» Activity
Starting at the line below holding "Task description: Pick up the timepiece" and stopping at the line holding "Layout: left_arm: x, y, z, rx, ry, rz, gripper", print every line exactly, both ends included, and leave the rest out.

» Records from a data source
● ● ●

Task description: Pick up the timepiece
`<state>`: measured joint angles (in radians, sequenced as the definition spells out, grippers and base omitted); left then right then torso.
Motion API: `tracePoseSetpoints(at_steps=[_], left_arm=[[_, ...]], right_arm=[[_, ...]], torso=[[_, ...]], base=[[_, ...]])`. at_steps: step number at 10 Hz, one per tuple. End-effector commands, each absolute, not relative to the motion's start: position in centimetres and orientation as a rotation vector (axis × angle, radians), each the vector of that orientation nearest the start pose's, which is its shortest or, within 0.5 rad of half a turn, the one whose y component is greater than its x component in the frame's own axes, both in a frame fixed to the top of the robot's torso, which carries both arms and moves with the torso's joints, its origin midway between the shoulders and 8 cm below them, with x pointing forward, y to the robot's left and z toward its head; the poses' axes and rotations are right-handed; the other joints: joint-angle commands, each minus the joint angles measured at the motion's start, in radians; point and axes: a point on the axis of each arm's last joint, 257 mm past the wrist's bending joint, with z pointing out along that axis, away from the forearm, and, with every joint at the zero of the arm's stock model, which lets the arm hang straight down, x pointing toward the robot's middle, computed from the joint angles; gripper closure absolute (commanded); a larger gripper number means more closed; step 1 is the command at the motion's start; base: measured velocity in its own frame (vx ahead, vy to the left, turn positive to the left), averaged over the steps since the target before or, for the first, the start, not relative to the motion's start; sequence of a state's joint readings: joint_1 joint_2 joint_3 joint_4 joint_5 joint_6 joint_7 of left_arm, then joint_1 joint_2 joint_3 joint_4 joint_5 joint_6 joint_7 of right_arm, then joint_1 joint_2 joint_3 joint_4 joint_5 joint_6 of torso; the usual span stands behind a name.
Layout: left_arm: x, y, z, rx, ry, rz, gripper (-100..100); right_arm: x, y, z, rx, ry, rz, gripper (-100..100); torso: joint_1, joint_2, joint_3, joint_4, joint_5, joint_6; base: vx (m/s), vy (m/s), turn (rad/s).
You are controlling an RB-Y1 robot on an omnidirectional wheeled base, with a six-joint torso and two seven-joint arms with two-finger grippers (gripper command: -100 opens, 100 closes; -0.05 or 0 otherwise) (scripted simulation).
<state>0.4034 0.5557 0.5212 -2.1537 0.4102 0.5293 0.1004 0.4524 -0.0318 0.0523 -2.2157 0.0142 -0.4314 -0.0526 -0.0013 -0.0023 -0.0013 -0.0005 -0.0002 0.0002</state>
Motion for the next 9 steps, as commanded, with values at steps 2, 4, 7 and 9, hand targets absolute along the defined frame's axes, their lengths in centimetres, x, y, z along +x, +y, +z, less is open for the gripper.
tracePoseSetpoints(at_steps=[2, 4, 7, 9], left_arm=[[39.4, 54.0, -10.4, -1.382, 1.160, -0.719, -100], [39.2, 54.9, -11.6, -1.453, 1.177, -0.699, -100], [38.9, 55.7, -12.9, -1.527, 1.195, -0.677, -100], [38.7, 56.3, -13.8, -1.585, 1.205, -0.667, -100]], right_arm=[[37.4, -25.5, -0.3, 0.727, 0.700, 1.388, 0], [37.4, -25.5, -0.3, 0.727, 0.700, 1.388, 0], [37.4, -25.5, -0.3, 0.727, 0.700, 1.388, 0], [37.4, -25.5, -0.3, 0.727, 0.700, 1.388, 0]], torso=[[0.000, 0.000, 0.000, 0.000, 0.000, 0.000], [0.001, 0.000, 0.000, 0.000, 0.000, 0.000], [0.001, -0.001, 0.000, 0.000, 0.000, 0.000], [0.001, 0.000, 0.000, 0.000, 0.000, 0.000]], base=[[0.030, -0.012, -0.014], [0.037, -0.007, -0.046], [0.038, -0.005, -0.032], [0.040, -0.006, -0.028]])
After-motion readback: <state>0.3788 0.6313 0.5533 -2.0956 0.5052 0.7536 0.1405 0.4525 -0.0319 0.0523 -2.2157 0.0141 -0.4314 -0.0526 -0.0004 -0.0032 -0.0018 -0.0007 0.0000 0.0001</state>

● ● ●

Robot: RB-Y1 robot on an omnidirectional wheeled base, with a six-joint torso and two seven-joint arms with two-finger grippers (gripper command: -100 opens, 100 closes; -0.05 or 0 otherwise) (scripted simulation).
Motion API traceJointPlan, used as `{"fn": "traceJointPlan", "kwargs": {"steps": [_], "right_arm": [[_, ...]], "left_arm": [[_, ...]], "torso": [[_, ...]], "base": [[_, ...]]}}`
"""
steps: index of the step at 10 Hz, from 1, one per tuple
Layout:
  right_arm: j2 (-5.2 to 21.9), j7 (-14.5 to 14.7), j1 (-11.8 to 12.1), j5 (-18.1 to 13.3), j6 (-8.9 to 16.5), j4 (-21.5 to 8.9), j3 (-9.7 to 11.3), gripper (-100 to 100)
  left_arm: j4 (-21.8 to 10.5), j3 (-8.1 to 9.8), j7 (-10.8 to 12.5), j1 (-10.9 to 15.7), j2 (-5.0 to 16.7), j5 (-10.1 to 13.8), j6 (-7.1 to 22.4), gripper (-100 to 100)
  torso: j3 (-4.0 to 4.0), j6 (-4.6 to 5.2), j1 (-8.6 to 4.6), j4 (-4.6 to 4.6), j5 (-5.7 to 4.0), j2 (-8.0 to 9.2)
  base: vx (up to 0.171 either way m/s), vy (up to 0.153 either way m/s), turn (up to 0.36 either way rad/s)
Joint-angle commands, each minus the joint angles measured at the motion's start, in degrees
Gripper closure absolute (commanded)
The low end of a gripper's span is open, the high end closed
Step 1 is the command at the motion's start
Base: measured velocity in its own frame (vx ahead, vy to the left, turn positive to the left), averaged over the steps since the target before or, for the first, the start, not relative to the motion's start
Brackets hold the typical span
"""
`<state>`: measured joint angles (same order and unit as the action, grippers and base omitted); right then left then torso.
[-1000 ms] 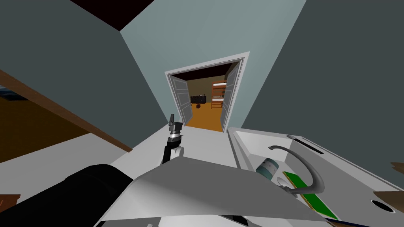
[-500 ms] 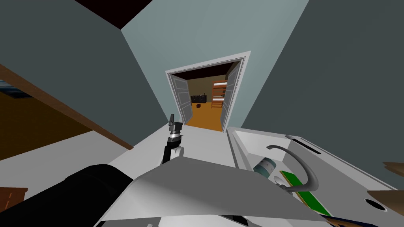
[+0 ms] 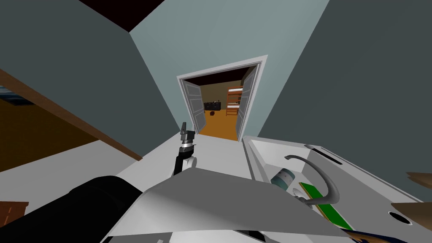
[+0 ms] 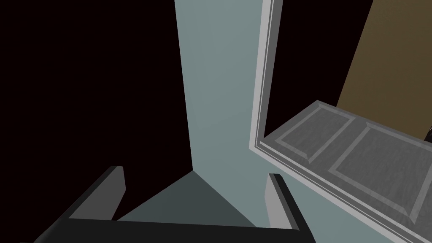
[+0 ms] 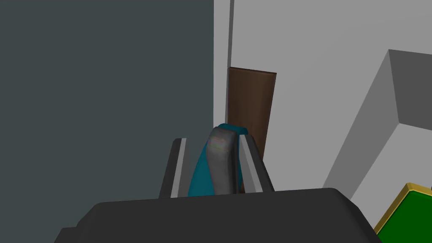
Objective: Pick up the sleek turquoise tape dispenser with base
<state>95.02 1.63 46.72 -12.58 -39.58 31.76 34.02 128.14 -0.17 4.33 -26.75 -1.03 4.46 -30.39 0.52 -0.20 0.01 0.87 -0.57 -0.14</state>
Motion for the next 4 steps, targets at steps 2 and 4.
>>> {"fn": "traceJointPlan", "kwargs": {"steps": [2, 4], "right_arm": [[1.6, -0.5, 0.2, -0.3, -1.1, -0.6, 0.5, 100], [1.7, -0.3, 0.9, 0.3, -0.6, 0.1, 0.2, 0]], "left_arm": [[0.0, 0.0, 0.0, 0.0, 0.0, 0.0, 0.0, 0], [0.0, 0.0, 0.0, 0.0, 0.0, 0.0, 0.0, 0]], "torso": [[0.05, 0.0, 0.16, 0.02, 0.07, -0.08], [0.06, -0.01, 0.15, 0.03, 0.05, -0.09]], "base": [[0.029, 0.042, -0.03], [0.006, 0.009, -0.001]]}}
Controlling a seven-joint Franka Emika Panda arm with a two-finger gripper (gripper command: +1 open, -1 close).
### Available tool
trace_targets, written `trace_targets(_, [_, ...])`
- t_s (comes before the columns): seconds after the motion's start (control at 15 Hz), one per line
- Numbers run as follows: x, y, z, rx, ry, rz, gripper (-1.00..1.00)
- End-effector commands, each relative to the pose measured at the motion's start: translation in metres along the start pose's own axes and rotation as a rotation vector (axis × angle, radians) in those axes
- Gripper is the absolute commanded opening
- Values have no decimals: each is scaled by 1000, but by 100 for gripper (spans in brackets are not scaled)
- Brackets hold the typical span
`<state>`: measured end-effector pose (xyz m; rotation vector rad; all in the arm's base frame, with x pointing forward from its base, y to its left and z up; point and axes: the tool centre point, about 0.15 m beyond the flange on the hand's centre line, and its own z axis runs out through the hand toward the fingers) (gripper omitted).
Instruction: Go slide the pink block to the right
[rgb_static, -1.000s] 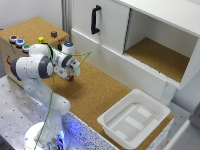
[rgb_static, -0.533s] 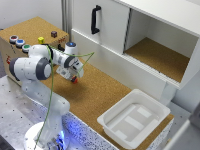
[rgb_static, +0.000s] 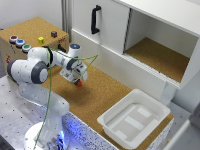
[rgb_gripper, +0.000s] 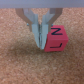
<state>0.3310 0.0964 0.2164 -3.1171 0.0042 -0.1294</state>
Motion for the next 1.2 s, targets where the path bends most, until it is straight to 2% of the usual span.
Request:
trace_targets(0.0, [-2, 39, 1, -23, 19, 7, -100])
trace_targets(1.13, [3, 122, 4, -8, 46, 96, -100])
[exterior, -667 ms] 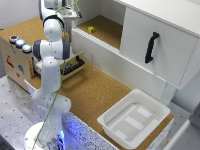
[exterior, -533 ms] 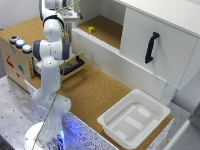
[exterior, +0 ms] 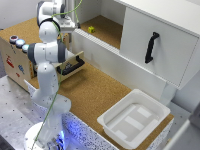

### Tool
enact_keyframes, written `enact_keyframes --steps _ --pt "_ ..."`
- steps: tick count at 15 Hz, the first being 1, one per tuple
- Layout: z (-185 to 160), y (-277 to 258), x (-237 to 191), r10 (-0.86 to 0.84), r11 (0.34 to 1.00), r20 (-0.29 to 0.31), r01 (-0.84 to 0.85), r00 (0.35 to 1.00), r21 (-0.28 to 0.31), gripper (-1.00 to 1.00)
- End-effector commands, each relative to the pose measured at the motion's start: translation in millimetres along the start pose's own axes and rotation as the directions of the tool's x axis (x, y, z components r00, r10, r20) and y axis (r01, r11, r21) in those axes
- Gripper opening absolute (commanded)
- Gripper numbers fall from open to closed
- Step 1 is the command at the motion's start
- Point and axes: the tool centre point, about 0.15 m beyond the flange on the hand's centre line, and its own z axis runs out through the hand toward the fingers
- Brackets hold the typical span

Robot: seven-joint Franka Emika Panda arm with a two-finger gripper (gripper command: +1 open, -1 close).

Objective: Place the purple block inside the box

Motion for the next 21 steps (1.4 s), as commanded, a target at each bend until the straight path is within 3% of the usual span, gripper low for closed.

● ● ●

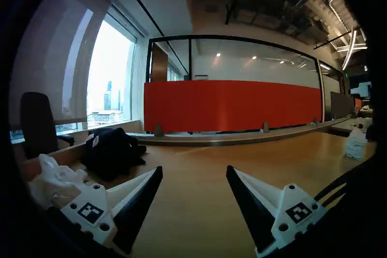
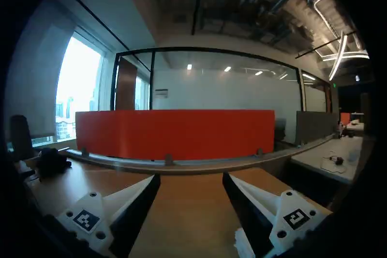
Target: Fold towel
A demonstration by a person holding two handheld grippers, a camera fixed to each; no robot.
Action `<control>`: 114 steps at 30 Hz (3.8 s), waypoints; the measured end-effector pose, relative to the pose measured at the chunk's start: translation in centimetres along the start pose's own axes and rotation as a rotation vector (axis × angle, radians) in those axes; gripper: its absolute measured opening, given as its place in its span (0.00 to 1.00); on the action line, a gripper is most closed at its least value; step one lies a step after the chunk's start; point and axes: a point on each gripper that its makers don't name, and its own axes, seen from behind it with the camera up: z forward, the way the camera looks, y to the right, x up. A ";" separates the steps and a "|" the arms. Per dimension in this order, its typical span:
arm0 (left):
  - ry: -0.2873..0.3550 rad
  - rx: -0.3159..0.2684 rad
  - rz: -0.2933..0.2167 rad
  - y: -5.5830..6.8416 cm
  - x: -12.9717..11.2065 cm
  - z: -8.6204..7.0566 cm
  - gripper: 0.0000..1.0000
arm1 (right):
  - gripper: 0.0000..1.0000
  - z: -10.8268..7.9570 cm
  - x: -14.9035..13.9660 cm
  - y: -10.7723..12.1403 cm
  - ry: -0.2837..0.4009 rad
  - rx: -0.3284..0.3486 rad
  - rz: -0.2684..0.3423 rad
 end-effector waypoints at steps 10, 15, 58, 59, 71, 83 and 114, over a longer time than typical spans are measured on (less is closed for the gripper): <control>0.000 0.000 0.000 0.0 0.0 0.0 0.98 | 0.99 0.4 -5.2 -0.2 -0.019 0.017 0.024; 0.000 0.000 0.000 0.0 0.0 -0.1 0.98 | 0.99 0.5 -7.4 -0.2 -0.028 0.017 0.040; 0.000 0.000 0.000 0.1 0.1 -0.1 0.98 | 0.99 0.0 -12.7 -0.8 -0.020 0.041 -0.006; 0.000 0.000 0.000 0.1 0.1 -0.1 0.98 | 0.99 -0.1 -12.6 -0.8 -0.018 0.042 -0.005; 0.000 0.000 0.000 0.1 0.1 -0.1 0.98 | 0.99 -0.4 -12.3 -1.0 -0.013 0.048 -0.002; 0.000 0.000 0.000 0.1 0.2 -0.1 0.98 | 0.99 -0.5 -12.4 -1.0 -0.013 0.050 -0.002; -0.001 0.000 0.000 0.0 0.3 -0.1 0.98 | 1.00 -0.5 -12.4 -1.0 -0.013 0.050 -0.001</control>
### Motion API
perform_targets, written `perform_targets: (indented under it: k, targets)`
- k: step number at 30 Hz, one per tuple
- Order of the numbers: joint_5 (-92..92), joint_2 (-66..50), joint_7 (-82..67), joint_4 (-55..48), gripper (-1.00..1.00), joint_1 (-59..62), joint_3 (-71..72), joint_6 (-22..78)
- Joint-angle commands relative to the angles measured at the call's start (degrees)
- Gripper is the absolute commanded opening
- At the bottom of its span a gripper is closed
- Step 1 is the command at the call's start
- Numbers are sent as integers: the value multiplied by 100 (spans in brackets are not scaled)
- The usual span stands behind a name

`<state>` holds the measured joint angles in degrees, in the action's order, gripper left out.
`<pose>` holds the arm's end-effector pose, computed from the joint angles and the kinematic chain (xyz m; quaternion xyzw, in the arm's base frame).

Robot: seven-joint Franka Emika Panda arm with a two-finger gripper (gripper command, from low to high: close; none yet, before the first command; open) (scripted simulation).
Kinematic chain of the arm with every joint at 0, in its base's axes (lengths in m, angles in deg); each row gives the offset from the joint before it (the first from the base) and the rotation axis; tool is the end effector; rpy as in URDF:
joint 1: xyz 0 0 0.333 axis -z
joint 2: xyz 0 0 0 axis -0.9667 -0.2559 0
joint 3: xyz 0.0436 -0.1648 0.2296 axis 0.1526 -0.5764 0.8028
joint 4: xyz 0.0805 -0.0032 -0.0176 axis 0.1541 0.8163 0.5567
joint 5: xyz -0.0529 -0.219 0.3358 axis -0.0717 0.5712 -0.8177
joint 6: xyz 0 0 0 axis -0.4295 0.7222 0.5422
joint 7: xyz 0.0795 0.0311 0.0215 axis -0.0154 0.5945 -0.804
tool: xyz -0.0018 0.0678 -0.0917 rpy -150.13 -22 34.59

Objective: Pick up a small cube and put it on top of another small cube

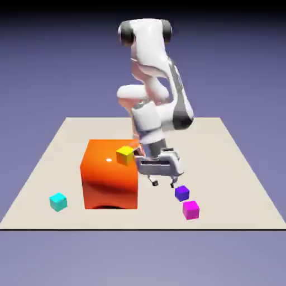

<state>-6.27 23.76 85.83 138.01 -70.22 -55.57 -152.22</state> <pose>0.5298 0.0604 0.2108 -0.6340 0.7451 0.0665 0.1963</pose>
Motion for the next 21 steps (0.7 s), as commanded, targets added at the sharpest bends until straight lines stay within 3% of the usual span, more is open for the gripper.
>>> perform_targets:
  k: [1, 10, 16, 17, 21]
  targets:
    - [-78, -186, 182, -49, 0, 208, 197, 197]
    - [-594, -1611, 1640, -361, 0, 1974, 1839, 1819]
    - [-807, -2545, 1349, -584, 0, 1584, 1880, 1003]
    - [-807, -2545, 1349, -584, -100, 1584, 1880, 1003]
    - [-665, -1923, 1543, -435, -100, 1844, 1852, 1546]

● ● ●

» Finished exercise
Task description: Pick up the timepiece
`<state>`: measured joint angles (in radians, sequenced as the definition spells out, grippers and base omitted); left then right then torso.
Motion API: `tracePoseSetpoints(at_steps=[_], left_arm=[[_, ...]], right_arm=[[_, ...]], torso=[[_, ...]], base=[[_, ...]])`. at_steps: step number at 10 Hz, one per tuple. End-effector commands, each absolute, not relative to the motion's start: position in centimetres and orientation as a rotation vector (axis × angle, radians), each the vector of that orientation nearest the start pose's, which is its shortest or, within 0.5 rad of half a turn, the one whose y component is greater than its x component in the frame's own axes, both in a frame fixed to the top of the robot's torso, which carries both arms and moves with the torso's joints, its origin midway between the shoulders and 8 cm below them, with x pointing forward, y to the robot's left and z toward its head; the poses' axes and rotations are right-handed; the other joints: joint-angle commands, each minus the joint angles measured at the motion's start, in radians; point and axes: a point on the axis of each arm's last joint, 257 mm past the wrist's bending joint, with z pointing out along that axis, away from the forearm, and, with every joint at the zero of the arm's stock model, which lets the arm hang straight down, x pointing toward the robot's middle, computed from the joint angles; gripper closure absolute (commanded); a larger gripper number means more closed; step 1 is the command at the motion's start; base: measured velocity in its own frame (vx ahead, vy to the left, turn positive to the left), averaged over the steps since the target before or, for the first, the start, not relative to the motion's start; sequence of a state's joint readings: joint_1 joint_2 joint_3 joint_4 joint_5 joint_6 joint_7 of left_arm, then joint_1 joint_2 joint_3 joint_4 joint_5 joint_6 joint_7 of right_arm, then joint_1 joint_2 joint_3 joint_4 joint_5 joint_6 of torso; the usual span stands behind a name.
Layout: left_arm: x, y, z, rx, ry, rz, gripper (-100..100); right_arm: x, y, z, rx, ry, rz, gripper (-100..100); torso: joint_1, joint_2, joint_3, joint_4, joint_5, joint_6; base: vx (m/s), vy (m/s), turn (rad/s).

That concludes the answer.